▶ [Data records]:
*** Block opens ***
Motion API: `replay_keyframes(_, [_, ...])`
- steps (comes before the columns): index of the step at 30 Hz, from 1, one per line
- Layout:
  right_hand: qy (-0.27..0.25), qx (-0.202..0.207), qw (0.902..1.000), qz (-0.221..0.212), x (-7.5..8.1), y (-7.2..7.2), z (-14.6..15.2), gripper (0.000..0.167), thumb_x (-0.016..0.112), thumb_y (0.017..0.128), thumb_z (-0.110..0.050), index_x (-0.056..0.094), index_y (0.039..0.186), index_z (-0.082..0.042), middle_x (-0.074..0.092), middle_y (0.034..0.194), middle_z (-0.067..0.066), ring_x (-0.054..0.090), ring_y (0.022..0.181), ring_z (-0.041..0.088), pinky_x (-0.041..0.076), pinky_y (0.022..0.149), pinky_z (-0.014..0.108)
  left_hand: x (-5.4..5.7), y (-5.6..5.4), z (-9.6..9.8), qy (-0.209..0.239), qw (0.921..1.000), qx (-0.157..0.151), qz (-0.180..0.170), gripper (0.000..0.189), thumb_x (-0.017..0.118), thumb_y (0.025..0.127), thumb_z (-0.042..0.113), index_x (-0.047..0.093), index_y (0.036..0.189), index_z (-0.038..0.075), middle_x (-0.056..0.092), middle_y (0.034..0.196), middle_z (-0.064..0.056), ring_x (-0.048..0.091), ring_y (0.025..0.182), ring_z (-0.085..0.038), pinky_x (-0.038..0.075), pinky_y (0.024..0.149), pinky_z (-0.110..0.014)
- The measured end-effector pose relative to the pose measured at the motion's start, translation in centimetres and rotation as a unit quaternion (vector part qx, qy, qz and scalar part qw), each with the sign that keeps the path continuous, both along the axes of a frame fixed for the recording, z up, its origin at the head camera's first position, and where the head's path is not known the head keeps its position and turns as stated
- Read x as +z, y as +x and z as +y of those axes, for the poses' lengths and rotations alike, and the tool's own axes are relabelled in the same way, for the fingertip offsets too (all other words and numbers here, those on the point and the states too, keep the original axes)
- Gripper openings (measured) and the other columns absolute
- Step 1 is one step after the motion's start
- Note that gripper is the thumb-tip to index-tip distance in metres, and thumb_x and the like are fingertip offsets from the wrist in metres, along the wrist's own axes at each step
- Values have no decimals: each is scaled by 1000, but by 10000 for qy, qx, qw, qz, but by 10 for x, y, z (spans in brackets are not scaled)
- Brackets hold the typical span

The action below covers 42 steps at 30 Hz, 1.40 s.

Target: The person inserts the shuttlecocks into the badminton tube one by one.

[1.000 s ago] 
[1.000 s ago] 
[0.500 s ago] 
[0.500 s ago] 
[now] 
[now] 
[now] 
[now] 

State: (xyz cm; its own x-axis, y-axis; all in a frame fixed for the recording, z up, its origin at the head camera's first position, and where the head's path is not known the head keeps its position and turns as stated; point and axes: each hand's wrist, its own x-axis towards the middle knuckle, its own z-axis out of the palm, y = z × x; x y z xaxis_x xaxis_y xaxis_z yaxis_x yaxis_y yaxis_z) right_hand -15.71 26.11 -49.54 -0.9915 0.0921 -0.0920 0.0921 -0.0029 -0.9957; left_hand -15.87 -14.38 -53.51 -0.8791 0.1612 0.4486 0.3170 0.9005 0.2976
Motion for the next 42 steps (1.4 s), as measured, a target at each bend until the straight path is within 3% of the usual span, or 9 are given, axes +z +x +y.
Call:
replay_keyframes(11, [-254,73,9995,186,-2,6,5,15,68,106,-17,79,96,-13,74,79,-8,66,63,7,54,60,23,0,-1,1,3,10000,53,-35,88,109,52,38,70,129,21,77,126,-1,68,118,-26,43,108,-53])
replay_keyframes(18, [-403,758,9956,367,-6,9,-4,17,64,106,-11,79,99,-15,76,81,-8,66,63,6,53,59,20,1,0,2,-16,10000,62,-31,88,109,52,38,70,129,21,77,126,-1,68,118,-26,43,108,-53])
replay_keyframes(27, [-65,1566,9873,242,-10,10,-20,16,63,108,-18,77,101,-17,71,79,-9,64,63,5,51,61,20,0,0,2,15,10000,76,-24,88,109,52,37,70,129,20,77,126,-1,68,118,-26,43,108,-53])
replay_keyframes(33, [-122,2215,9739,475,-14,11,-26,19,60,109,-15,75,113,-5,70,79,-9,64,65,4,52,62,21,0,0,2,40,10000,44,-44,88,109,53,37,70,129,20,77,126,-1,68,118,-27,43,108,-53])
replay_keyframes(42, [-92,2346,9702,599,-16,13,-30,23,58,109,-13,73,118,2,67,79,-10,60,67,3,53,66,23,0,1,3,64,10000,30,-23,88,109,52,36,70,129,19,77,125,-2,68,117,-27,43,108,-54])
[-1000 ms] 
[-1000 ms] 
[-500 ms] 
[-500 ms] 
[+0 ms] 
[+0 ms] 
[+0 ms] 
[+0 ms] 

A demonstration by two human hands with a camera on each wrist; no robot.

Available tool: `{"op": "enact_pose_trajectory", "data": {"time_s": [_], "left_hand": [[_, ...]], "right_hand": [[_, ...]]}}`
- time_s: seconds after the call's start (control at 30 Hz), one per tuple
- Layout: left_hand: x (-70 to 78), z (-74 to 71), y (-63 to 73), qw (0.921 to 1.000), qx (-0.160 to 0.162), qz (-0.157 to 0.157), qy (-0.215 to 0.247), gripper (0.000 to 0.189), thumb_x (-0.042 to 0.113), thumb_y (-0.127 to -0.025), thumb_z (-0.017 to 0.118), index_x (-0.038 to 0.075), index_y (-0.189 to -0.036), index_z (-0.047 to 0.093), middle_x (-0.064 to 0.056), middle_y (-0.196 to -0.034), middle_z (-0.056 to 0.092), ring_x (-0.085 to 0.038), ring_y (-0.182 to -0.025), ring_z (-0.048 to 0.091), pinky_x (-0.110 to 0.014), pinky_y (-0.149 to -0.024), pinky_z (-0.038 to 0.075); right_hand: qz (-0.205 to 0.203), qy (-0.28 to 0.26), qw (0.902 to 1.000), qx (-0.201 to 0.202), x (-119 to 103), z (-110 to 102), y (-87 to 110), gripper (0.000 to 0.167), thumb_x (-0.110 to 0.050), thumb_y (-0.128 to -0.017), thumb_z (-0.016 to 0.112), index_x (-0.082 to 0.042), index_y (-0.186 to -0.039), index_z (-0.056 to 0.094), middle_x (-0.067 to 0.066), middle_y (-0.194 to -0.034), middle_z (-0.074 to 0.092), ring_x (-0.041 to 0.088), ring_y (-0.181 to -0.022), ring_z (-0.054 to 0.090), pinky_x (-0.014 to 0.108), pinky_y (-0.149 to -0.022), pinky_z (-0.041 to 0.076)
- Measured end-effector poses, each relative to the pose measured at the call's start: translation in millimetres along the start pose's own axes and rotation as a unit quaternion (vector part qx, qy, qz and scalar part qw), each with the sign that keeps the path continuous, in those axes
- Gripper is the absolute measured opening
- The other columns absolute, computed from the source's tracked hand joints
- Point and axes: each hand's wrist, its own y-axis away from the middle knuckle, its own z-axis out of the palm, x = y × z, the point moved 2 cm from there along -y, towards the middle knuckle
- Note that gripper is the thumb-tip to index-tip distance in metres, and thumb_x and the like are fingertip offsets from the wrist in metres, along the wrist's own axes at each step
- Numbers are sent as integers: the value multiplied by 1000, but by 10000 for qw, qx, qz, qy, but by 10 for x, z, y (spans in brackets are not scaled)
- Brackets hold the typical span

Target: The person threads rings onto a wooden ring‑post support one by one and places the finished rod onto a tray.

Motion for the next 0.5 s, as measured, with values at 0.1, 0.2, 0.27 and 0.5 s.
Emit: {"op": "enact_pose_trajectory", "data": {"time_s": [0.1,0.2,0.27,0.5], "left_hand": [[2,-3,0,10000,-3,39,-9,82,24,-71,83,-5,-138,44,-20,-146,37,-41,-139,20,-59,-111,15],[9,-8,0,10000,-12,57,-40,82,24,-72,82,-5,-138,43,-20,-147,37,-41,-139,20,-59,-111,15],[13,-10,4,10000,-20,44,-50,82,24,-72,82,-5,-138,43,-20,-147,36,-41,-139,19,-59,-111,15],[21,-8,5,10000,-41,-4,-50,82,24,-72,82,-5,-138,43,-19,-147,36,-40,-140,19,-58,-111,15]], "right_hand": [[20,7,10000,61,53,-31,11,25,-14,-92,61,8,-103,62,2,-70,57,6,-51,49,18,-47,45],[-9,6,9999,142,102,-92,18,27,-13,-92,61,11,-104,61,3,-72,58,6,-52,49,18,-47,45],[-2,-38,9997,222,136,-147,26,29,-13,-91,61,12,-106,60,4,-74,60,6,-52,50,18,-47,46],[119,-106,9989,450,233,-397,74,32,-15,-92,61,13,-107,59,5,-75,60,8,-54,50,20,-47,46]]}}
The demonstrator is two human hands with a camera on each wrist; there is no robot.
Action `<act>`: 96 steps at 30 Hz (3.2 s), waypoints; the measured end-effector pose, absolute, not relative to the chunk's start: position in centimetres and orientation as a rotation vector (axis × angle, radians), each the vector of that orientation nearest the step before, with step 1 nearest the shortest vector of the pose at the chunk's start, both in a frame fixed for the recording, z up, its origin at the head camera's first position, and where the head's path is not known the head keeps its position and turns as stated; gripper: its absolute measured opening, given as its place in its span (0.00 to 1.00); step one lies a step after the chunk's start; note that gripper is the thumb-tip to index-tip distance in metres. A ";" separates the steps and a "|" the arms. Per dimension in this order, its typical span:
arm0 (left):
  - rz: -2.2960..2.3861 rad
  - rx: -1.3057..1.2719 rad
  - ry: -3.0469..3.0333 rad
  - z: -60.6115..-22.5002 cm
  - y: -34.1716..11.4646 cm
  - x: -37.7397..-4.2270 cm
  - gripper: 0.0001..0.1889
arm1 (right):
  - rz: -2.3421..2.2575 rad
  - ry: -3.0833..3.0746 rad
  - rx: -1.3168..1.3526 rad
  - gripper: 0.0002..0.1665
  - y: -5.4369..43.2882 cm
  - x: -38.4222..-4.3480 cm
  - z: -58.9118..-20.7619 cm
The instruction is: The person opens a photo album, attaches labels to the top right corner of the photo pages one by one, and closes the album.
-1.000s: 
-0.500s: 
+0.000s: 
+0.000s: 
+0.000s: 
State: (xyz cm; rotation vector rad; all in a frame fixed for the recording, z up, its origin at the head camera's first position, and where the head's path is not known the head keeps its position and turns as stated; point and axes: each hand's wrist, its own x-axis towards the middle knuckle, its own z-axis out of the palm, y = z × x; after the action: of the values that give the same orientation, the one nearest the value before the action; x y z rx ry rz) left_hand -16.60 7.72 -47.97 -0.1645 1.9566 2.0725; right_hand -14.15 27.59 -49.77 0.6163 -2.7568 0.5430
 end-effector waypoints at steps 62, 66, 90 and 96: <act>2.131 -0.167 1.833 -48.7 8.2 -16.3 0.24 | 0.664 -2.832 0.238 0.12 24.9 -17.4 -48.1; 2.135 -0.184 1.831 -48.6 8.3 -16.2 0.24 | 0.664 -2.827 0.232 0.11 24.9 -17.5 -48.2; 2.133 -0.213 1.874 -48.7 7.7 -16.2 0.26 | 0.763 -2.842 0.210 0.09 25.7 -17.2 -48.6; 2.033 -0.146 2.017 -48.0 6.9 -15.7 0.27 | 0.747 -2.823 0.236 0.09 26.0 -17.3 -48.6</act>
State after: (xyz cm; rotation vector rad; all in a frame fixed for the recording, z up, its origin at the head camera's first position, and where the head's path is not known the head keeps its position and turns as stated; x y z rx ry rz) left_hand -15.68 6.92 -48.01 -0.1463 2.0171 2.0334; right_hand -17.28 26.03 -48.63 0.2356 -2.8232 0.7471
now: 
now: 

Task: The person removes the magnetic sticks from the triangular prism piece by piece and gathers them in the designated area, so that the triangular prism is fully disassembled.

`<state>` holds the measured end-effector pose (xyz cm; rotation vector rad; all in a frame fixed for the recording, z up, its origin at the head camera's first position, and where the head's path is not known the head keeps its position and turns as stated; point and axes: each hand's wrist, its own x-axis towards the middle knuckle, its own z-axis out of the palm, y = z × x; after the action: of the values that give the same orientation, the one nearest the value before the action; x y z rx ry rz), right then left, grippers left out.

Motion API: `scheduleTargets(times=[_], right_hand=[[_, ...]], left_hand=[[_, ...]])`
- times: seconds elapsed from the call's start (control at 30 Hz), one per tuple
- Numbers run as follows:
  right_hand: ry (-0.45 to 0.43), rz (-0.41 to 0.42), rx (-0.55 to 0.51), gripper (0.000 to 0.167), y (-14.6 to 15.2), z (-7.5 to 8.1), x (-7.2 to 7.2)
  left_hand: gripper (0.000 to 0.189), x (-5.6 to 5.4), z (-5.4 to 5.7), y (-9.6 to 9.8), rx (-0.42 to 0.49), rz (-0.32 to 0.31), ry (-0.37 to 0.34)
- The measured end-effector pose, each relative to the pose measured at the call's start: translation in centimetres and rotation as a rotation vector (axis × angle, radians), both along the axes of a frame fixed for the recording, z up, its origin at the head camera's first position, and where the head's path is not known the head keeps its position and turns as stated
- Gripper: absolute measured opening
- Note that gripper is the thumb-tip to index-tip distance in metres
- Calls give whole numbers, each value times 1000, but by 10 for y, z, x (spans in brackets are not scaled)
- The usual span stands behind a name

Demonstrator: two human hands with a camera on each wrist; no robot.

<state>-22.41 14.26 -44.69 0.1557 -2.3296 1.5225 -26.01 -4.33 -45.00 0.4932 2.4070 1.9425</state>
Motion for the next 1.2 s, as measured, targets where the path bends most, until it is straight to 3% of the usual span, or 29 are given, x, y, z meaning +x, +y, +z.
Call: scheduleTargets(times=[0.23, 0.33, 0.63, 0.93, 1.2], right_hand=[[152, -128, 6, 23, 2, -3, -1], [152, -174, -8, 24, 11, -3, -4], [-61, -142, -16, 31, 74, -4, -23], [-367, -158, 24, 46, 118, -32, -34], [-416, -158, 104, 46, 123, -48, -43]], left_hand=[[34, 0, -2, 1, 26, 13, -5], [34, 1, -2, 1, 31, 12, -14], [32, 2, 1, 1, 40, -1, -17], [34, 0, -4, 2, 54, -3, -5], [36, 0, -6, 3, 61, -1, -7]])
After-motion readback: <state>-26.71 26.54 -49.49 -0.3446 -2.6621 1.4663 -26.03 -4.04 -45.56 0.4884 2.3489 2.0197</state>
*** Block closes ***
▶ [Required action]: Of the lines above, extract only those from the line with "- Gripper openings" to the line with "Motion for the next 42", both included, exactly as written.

▶ [Response to the exercise]:
- Gripper openings (measured) and the other columns absolute
- Step 1 is one step after the motion's start
- Note that gripper is the thumb-tip to index-tip distance in metres, and thumb_x and the like are fingertip offsets from the wrist in metres, along the wrist's own axes at each step
- Values have no decimals: each is scaled by 1000, but by 10000 for qy, qx, qw, qz, but by 10 for x, y, z (spans in brackets are not scaled)
- Brackets hold the typical span

The action below covers 42 steps at 30 Hz, 1.40 s.

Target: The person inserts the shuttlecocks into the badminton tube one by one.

[1.000 s ago] 
[1.000 s ago] 
[0.500 s ago] 
[0.500 s ago] 
[now] 
[now] 
[now] 
[now] 

State: (xyz cm; its own x-axis, y-axis; all in a frame fixed for the recording, z up, its origin at the head camera's first position, and where the head's path is not known the head keeps its position and turns as stated; point and axes: each hand's wrist, its own x-axis towards the middle knuckle, its own z-axis out of the palm, y = z × x; x y z xaxis_x xaxis_y xaxis_z yaxis_x yaxis_y yaxis_z) right_hand -15.71 26.11 -49.54 -0.9915 0.0921 -0.0920 0.0921 -0.0029 -0.9957; left_hand -15.87 -14.38 -53.51 -0.8791 0.1612 0.4486 0.3170 0.9005 0.2976
Motion for the next 42 steps (1.4 s), as measured, a target at each bend until the straight path is within 3% of the usual span, or 9 are given, axes +z +x +y.

Nothing else belongs in the answer.